OSVVM™ 2014.07 Preview and Questions
Over the summer I have been working on the next set of revisions for OSVVM.
One of the new features allows a name to be specified for each bin. The name is specified in calls to AddBins and AddCross. If a name is present, calls to WriteBin will print it.
One motivation for a bin name is to correlate a requirement with it being tested (PASSED) or not tested (FAILED). Hence the output of WriteBin is now configurable and supports the following format:
{Prefix} [BinName] [PASSED|FAILED] [BinInfo] [Count]
The following report enables all fields and uses the defaults for the prefix and the Pass/Fail message:
%% State0 PASSED Bin:(0) Count = 1 AtLeast = 1
%% State1 PASSED Bin:(1) Count = 1 AtLeast = 1
%% State2 FAILED Bin:(2) Count = 0 AtLeast = 1
%% State3 FAILED Bin:(3) Count = 0 AtLeast = 1
Each call to WriteBin supports enabling or disabling each of these fields with the parameters shown below.
procedure WriteBin ( WritePassFail : CovOptionsType := COV_OPT_DEFAULT ; WriteBinInfo : CovOptionsType := COV_OPT_DEFAULT ; WriteCount : CovOptionsType := COV_OPT_DEFAULT ; WriteAnyIllegal : CovOptionsType := COV_OPT_DEFAULT ; WritePrefix : string := "" ; PassName : string := "" ; FailName : string := "" ) ;
Using COV_OPT_DEFAULT and string value “” as defaults allows the defaults to be set independently from WriteBin.
Currently what I have implemented is a set of defaults for these statically set in the package. These can then be changed using the SetReportOptions method (same parameters as WriteBin). The default parameters can be overridden on each call to WriteBin – allowing printing of intermediate results that do not get observed by a requirements tracking tool.
The limitation to SetReportOptions is that it only sets the values for a single Coverage Model. Each coverage object will need its own settings. To get a consistent settings across a project, we need global settings.
Here are some choices:
- 1: Use SetReportOptions to set global variables rather than local variables. An elegant implementation would use a local generic package for the settings and shared variables in CoveragePkg that are external to CovPType. Unfortunately this is elegant, but on the bleeding edge of support – it works in the most current release of simulators from Aldec and Mentor.
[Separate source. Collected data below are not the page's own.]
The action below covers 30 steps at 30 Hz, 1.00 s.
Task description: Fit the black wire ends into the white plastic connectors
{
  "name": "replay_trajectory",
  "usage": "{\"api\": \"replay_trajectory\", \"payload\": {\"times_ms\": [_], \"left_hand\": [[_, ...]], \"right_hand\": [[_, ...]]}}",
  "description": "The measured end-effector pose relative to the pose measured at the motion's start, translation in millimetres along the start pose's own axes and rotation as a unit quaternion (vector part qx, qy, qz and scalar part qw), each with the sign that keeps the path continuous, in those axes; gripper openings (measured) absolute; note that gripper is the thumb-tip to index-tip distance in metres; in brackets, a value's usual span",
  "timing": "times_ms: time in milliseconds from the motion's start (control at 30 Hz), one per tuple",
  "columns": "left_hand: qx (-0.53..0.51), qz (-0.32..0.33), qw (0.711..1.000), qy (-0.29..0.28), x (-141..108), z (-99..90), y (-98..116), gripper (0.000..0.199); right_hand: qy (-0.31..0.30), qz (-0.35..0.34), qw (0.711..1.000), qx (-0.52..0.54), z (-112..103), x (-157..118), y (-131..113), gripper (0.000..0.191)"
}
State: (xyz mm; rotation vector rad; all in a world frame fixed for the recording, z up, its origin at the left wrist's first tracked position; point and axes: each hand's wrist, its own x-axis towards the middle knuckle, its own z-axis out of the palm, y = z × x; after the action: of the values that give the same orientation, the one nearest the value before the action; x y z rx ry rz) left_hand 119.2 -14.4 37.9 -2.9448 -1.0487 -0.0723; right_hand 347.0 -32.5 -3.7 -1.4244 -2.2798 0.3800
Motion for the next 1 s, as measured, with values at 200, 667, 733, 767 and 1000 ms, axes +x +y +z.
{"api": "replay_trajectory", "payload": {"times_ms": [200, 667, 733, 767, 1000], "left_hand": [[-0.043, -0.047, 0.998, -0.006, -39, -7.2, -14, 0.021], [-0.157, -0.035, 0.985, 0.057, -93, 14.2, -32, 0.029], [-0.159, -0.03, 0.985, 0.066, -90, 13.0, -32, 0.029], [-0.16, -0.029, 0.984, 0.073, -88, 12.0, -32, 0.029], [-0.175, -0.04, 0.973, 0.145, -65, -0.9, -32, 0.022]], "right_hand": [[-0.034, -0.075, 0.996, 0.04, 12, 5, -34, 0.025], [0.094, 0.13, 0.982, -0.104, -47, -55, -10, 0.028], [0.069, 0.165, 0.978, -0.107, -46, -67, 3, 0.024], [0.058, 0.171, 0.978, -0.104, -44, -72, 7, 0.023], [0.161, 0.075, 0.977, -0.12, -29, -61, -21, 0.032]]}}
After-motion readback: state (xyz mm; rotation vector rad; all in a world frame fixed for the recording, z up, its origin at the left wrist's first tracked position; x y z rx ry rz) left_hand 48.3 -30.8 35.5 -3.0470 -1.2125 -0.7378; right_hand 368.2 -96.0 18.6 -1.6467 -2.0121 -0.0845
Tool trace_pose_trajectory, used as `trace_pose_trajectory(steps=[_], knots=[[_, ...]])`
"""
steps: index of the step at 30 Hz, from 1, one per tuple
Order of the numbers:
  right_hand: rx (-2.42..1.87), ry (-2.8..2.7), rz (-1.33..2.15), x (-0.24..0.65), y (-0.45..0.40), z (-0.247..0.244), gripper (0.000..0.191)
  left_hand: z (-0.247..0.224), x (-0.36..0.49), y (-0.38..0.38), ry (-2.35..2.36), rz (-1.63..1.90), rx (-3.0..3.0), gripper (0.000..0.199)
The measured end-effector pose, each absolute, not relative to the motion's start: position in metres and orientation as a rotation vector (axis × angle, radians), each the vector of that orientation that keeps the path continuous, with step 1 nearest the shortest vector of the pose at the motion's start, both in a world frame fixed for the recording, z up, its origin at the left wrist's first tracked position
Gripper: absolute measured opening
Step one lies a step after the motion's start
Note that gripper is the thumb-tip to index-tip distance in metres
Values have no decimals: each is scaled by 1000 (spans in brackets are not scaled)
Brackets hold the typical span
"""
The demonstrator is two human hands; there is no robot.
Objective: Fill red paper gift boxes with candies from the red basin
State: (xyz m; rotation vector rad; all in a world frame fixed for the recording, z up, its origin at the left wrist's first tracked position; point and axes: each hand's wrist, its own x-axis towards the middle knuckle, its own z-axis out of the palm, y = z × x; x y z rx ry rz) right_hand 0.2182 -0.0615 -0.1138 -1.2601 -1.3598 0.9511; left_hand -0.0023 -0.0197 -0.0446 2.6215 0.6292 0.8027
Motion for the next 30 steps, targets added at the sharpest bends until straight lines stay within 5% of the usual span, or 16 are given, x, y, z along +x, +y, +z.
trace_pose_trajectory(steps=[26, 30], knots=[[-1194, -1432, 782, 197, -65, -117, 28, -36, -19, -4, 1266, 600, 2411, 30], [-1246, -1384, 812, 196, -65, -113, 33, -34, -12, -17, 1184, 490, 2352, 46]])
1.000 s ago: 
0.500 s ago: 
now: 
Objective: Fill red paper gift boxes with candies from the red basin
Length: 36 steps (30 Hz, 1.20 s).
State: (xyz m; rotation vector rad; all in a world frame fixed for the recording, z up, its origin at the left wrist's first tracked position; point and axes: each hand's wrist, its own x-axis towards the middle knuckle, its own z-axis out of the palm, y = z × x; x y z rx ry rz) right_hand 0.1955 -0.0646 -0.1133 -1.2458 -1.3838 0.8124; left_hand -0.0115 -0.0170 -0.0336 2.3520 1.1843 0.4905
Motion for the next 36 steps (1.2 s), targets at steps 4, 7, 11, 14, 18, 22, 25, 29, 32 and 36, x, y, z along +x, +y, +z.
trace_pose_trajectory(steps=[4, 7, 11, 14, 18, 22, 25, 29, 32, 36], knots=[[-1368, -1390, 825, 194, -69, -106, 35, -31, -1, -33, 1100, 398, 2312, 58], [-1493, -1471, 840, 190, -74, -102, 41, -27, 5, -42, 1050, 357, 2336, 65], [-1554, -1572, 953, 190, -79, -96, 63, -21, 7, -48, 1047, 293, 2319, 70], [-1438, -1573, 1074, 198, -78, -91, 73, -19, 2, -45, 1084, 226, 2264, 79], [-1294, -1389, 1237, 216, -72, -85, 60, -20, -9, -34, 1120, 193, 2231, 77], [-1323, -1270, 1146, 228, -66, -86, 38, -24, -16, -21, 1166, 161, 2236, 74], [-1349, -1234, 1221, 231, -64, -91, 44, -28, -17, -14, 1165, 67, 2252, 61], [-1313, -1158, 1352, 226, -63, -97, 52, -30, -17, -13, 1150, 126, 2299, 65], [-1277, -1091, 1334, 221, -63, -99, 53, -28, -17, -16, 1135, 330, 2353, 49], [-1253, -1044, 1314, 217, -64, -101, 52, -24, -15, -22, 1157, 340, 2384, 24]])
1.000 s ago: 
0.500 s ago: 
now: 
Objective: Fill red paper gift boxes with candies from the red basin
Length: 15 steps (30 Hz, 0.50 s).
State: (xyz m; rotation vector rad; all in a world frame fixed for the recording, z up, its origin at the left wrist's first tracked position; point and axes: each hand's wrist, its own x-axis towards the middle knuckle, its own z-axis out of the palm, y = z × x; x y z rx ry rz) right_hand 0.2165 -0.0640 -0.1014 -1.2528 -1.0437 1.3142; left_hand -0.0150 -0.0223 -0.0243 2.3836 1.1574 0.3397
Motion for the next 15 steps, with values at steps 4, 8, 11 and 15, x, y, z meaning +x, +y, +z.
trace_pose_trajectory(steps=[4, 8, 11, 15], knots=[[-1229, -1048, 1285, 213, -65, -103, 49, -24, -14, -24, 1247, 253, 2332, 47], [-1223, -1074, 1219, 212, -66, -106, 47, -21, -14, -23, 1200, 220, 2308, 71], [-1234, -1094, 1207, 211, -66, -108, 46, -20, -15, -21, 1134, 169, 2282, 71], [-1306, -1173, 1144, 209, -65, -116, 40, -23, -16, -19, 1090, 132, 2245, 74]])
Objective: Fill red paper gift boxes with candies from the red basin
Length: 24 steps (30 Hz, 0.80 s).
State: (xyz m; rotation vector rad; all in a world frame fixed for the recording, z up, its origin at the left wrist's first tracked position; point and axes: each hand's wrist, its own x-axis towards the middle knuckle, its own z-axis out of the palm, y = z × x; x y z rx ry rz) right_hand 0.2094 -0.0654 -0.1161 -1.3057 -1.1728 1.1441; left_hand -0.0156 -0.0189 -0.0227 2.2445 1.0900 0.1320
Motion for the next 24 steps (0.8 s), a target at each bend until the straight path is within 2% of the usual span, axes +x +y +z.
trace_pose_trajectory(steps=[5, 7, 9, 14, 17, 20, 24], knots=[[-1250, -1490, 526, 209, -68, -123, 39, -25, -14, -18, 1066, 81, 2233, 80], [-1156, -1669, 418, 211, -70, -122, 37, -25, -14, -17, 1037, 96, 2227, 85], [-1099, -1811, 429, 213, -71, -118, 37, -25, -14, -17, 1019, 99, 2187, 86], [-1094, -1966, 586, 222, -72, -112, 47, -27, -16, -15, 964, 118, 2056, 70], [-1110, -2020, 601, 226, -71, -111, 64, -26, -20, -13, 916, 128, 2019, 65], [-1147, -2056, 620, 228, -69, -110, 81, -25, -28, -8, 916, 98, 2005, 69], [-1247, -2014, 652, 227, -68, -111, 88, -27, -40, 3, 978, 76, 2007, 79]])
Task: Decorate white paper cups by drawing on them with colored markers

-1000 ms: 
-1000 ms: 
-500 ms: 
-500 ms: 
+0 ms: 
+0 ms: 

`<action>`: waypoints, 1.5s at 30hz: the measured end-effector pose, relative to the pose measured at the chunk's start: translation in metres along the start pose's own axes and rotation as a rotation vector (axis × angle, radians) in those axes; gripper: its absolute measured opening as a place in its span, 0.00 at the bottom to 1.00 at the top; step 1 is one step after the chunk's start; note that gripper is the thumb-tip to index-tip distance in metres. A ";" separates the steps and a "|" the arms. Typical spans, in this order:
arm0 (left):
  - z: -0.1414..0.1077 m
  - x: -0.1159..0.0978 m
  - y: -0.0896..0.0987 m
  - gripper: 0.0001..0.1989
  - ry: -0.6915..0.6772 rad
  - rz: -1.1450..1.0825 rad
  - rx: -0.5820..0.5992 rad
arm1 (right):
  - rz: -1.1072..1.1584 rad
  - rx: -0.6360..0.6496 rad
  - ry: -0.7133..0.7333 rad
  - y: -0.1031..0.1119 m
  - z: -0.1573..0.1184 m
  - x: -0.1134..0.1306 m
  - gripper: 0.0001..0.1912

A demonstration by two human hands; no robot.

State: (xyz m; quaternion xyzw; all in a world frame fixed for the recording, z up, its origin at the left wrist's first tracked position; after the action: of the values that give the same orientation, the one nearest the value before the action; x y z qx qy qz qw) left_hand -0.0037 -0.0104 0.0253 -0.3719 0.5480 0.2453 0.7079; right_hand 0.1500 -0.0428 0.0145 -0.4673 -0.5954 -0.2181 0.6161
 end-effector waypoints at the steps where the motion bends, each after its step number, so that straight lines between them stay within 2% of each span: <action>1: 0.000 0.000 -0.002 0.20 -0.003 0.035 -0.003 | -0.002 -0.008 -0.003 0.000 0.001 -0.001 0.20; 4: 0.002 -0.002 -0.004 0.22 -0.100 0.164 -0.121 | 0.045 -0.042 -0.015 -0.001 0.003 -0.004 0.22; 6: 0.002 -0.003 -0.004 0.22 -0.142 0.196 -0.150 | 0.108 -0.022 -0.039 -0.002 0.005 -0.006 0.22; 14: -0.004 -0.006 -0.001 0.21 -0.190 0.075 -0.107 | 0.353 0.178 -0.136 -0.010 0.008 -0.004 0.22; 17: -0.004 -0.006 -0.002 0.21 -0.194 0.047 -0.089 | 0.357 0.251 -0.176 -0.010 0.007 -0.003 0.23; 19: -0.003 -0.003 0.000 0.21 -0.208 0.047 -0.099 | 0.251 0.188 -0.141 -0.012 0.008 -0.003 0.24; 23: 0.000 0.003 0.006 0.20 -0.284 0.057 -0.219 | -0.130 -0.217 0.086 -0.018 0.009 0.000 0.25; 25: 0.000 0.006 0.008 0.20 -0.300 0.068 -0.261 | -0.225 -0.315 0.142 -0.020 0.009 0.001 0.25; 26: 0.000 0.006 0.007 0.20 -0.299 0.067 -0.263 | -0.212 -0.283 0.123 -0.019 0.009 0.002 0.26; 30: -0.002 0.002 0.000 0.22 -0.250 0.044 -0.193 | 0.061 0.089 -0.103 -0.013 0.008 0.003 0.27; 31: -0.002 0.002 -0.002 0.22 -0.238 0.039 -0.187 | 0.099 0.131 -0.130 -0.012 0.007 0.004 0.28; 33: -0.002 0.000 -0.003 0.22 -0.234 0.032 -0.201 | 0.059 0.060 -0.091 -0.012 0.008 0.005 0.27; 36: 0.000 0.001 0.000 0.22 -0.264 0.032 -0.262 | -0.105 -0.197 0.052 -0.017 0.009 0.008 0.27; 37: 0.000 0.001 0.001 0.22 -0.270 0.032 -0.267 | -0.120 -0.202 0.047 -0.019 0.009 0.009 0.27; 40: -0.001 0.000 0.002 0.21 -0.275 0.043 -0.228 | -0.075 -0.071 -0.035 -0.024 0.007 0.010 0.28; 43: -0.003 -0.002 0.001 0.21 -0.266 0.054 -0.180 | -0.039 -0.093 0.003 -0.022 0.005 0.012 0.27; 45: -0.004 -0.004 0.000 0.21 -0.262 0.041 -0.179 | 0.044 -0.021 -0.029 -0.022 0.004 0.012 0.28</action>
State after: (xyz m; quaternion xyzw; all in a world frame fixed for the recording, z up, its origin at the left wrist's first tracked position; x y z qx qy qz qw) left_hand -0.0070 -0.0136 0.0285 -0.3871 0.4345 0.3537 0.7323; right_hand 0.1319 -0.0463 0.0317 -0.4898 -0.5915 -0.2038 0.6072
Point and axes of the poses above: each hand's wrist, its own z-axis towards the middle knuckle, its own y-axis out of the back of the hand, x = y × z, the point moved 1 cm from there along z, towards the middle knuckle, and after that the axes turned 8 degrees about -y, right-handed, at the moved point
- 2: Use SetReportOptions to set global variables rather than local variables. Do a brute force implementation that uses a dedicated package for handling the settings. The down side to this is that it requires the reference of a separate package, CovConfigPkg, to be able to change the settings within SetReportOptions or WriteBin. Of course, this can be mitigated some by providing a VHDL-2008 context declaration that includes it. This leaves more options as in 1 to 2 years from now, it would be nice to change to using the generic package.
- 3: Initialize the report options using an initialization file (such as osvvm.ini). If the ini file is not set, then static settings will be used. Using an ini file could be powerful as it support a common setting for all tests in a design and simplify changing them to support a particular tool. It also allows changing the settings without recompiling the design. The ini file can either be set by a particular tool or manually edited by a user (with an initial file provided in the library).
I don’t see these options as necessarily being exclusive. For example, if we adopt 3, then we could also adopt either 1 or 2, or alternately use the ini file to initialize local settings and have SetReportOptions only change local objects (or never use it).
Currently I am leaning toward creating an ini file. I am thinking that SetReportOptions can be used to change local options – mainly because SetReportOptions is already implemented, however, I really can’t think of a use model where I would want to use SetReportOptions rather than just using WriteBin.
What do you think? Do you see other possibilities?